7. Mr Kipling Cakes Rank High in the Nation’s Favourite British Snacks

Mr Kipling is missing a trick. He needs to bring out a selection of his favourite cakes in one special tasting box.
The top of my list would be the Battenberg Cake, which comprises lurid coloured sponge covered in a thin layer of jam and encased in marzipan.
I am also partial to a French Fancy, which was popular in the era of Lyons Corner Houses. A square of sponge is topped with a dollop of vanilla faux cream and enrobed with strawberry, chocolate or lemon flavoured icing.
You may also want to try Mr Kipling’s almond fingers or jam tarts.
8. Quality Street is Much Loved by Families at Christmas

British families have bought tins of Quality Street for decades as a Christmas treat. We would watch the Queen’s Speech on Christmas Day while stuffing our faces and fighting over the purple ones with their caramel and hazelnut centres. They don’t put enough purple ones in the box, in my opinion, and the fruit creams and hard toffee are left to languish at the bottom.
Now that the supermarkets have introduced these smaller cardboard boxes, there is no need to wait for Christmas to enjoy them – they make great British snacks when you are on the move, as they are individually wrapped.
9. Bassett’s Liquorice All Sorts – Not a Fan but You Might be

You would need to be a massive fan of black liquorice to buy a packet of these chewy, black sweets. Some of these confections have a strange beaded coating in poisonous colours like pale blue. Liquorice All Sorts are something of an acquired taste. The weird thing is that whichever one you eat, they all seem to taste the same. I’d put them somewhere down the list beneath other old-fashioned British sweets like pear drops and jelly babies. We are here to live dangerously, so buy a packet.
10. Walker’s Crisps are a Legend in their Life Time

When I was growing up, crisps came in just one flavour: plain. A small blue twisted paper was somewhere at the bottom, containing salt that you sprinkled to your taste.
I then recall the traumatic introduction of the cheese and onion, salt and vinegar and chicken flavours. This is when it all started to fall apart for me.
Then I saw someone set light to a crisp, which oozed fats and oils, and I knew my crisp-eating career was over.
Let us not forget that crisps are part of the standard British lunch meal deal…a sandwich, a bag of crisps, and a fizzy drink is lunch for millions.
All those millions of Brits can’t be wrong. Or can they?
British Snacks – The Pot Noodle is My Food from Hell
Pot Noodles Belong in a Lab, not on your Spoon.

I want to meet the man who invented the Pot Noodle.
I mean, who in their right mind would invent a snack of dehydrated noodles and add assorted flavours which come to life with boiling water and then call it lunch?
When I was at University, there was a spotty science student who acquired a bad case of malnutrition by eating Pot Noodles for every meal.

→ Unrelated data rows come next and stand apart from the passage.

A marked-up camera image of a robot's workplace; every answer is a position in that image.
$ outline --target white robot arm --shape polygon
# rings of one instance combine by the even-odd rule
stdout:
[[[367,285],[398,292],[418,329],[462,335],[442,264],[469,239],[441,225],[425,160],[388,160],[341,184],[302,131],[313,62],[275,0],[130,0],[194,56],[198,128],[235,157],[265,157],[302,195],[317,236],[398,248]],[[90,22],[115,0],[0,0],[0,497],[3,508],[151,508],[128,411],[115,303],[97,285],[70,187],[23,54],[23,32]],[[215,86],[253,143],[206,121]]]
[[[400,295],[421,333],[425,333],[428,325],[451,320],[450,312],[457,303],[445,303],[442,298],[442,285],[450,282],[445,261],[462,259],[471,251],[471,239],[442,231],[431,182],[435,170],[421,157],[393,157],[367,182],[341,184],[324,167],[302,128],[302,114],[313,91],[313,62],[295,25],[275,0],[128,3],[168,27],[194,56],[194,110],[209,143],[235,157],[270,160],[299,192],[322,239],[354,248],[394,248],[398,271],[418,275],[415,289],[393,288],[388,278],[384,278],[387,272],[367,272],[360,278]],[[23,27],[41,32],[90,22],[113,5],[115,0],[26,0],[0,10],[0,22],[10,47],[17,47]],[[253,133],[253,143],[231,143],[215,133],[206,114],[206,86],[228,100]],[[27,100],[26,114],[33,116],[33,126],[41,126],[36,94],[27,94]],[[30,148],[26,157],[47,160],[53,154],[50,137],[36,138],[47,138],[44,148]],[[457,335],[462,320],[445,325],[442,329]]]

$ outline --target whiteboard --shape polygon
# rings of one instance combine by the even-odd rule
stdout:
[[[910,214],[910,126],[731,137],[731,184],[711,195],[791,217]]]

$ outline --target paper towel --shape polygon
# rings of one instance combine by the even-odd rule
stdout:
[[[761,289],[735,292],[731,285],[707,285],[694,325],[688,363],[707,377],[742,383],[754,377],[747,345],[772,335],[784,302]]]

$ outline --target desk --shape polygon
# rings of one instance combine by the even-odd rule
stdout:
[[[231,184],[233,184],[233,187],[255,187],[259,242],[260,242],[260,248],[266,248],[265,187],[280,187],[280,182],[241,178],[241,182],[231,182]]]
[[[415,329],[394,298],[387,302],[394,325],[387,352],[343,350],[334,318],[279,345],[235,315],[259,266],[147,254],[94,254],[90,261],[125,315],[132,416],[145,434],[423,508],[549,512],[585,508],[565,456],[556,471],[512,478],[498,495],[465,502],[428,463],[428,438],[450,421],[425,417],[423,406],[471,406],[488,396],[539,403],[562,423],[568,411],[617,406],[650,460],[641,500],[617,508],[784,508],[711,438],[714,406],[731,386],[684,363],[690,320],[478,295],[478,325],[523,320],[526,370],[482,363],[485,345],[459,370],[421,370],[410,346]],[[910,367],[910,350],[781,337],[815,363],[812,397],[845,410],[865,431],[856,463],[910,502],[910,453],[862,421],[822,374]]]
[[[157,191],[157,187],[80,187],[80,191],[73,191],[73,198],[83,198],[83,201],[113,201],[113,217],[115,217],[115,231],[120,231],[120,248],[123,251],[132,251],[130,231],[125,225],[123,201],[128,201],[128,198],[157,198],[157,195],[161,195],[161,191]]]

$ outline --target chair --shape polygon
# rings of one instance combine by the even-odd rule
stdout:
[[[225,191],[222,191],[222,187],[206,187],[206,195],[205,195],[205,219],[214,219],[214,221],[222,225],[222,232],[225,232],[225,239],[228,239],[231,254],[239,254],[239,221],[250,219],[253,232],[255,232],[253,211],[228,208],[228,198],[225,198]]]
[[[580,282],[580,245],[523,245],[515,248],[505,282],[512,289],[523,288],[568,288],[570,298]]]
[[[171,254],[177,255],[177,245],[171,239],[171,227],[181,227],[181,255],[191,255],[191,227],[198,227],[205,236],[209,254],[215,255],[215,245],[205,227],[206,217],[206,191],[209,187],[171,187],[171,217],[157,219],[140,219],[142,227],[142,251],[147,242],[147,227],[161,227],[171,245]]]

In the defence of Pot Noodle, I’m sure that these are intended as an occasional snack, and who knows, the recipe may now be fortified with micronutrients.
I don’t think I have had a pot noodle in fifty years, and I am not about to start now.
These traditional London Snacks can be purchased at all the major supermarkets, including Waitrose, Sainsbury’s and Tesco. Enjoy your London snacks.